I touched on the idea using a different approach a while ago here: http://geekswithblogs.net/jbrayton/articles/RobOSFileTypes.aspx. Of course not having the 260 path name limit makes practically all of the problems with either approach go away.



'Matt Titchener' on Fri, 07 Jul 2006 18:50:26 GMT, sez:

(linked here from Larkware - recognised the name)

Now see, there's an idea floating around about file tagging and meta-data that almost perfectly complements this Cascading File type approach: hierarchic file tagging.

I won't explain the details of my hierarchic file-tagging idea (as I'm sure it's not unique) as its kinda beside the point, but suffice to say that it would be possible to implement a Cascading File type approach by its very nature. By having tens of tags associated with a file, some of which are meta-tags themselves (filetype:, author:, etc.) you could have the follwing:

...random list of tags then...
filetype:text
filetype:sgml
filetype:xml
filetype:snapper

The file NAME could stay the same: 'snapper config file' for example, but the information contained therein would result in the behaviour described in your entry. Contextual changes: go to edit, we get UltraEdit, go to view, we get an XML viewer, go to change the config we bring up the TimeSnapper configuration dialogue; with added power of standard tags on top.

As I'm sure you're aware it's technically possible to place this style of working into Windows at this present moment - with some serious dev time - but it's all still pretty high-level. I'd like to see this tagging/CFT approach baked right into an OS - imagine the speed of search and convience of contextual execution!

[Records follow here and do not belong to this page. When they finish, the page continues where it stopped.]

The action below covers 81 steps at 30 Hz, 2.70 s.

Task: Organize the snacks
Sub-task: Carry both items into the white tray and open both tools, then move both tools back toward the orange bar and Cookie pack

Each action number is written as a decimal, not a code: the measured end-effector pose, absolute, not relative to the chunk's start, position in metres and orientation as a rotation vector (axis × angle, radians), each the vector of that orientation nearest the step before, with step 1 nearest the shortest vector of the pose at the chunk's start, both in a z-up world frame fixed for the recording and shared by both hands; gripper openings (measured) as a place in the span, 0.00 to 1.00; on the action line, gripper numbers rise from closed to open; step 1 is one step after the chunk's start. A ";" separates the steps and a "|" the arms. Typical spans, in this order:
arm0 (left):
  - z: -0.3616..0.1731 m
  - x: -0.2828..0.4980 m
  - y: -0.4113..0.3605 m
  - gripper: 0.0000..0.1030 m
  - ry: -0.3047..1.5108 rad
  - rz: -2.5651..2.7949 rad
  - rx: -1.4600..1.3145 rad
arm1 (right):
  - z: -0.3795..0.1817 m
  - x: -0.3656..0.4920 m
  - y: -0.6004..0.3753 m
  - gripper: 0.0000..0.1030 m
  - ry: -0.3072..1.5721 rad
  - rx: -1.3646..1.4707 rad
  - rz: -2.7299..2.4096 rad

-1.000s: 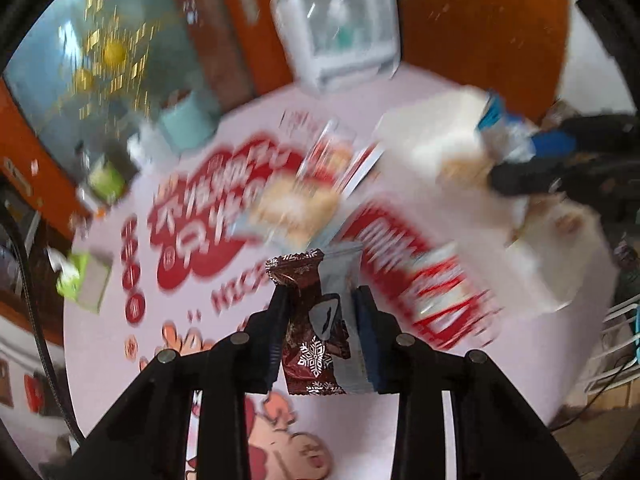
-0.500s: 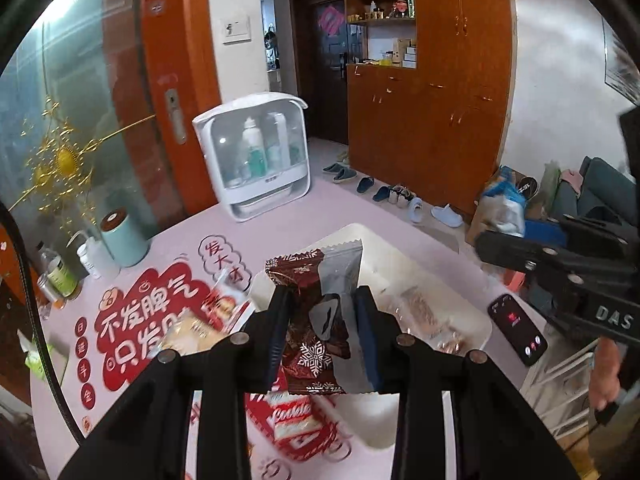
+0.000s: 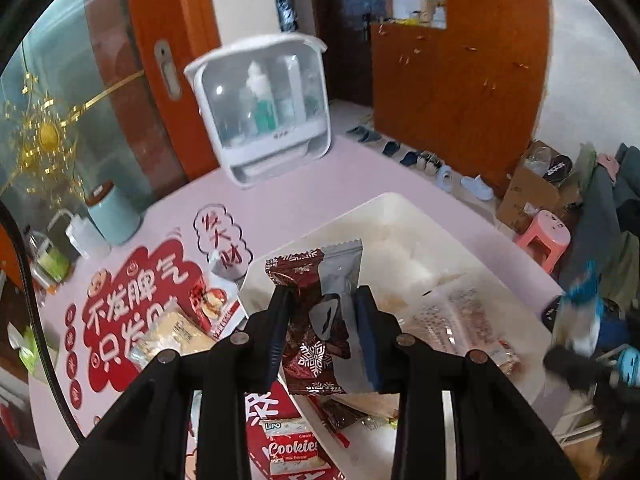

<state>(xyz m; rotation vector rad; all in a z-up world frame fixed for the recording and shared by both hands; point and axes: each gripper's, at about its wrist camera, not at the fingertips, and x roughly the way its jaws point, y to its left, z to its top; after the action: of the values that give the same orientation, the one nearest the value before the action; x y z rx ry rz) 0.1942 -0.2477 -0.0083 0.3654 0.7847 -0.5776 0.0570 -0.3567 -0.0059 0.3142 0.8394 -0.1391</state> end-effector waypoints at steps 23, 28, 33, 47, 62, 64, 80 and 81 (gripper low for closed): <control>-0.044 0.192 -0.190 0.86 0.843 -0.498 0.438 | -0.049 0.082 -0.315 0.57 0.944 0.276 -0.162; -0.048 0.194 -0.151 0.86 0.856 -0.448 0.443 | -0.045 0.081 -0.287 0.57 0.901 0.265 -0.094; -0.060 0.196 -0.105 0.86 0.895 -0.400 0.442 | -0.044 0.079 -0.249 0.57 0.819 0.197 -0.066; -0.109 0.189 -0.003 0.86 1.023 -0.311 0.369 | -0.100 0.111 -0.144 0.57 0.841 0.120 0.093; -0.140 0.205 0.001 0.86 1.036 -0.351 0.362 | -0.166 0.117 -0.140 0.53 0.966 0.248 -0.207; -0.142 0.207 0.004 0.86 1.038 -0.354 0.352 | -0.167 0.122 -0.141 0.53 0.957 0.265 -0.236; -0.161 0.223 -0.022 0.86 1.101 -0.466 0.273 | -0.175 0.138 -0.148 0.02 0.932 0.266 -0.271; -0.163 0.224 -0.026 0.86 1.109 -0.472 0.269 | -0.176 0.137 -0.149 0.01 0.929 0.272 -0.266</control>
<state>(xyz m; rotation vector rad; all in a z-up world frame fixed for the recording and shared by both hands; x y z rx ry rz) 0.2240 -0.0262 -0.1631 0.2692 1.1093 -0.4722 0.1368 -0.1488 -0.1757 0.2716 0.9289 -0.2661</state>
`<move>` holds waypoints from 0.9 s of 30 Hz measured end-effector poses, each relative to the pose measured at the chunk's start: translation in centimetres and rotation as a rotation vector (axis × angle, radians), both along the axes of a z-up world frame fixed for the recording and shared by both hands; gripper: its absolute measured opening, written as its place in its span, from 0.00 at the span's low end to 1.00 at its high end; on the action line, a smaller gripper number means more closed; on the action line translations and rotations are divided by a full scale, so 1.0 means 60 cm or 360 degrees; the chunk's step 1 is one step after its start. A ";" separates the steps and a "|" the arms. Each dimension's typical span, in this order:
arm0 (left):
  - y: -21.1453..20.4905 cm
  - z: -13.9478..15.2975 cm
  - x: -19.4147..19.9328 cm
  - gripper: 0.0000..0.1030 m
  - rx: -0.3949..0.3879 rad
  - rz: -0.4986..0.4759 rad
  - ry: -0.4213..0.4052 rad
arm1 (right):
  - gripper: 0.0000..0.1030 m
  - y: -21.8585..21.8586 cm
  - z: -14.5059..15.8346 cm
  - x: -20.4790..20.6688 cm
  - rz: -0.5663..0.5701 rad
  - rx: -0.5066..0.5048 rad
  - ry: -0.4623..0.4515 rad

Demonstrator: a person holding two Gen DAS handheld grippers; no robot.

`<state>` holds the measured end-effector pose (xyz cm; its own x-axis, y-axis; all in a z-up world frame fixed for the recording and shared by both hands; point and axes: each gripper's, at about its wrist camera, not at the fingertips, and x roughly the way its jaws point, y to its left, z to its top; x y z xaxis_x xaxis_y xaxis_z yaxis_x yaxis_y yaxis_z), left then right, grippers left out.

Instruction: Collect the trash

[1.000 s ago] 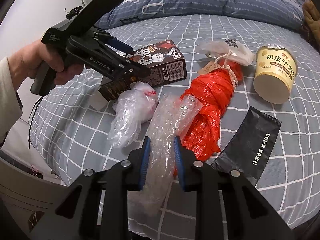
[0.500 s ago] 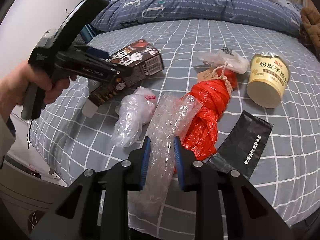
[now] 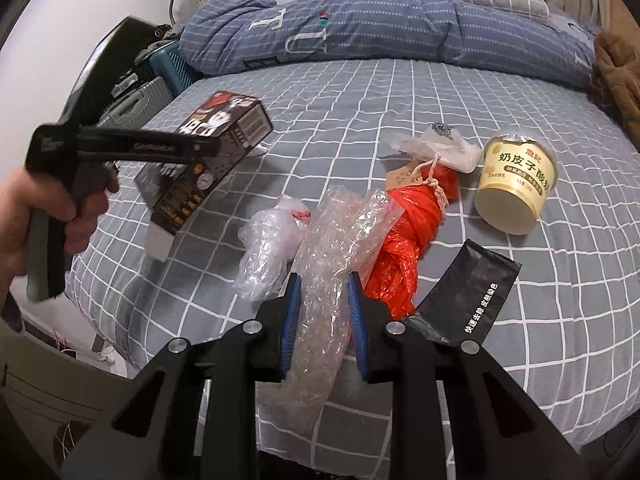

Anyways, perhaps I'm getting carried away. I'd love someone to try and pick apart these ideas, just so see if it's all a pipe dream... but for now after reading Leon's post, I'm pretty excited about the possibilities.

Thanks Leon.



'Keff' on Fri, 07 Jul 2006 19:24:29 GMT, sez:

Matt: Nice idea, but one trip through usb flashdisk/internet file service/email/anything that doesn't transfer metadata correctly, and you're f**ed.
I agree that world would be much better place if we didn't have to maintain backwards compatibility :).



'lb' on Sat, 08 Jul 2006 01:59:25 GMT, sez:

>Who on earth needs to remember that Xml
>is a part of Sgml

totally agree... i only put sgml in the file hierarchy as a kind of in-joke between me and myself.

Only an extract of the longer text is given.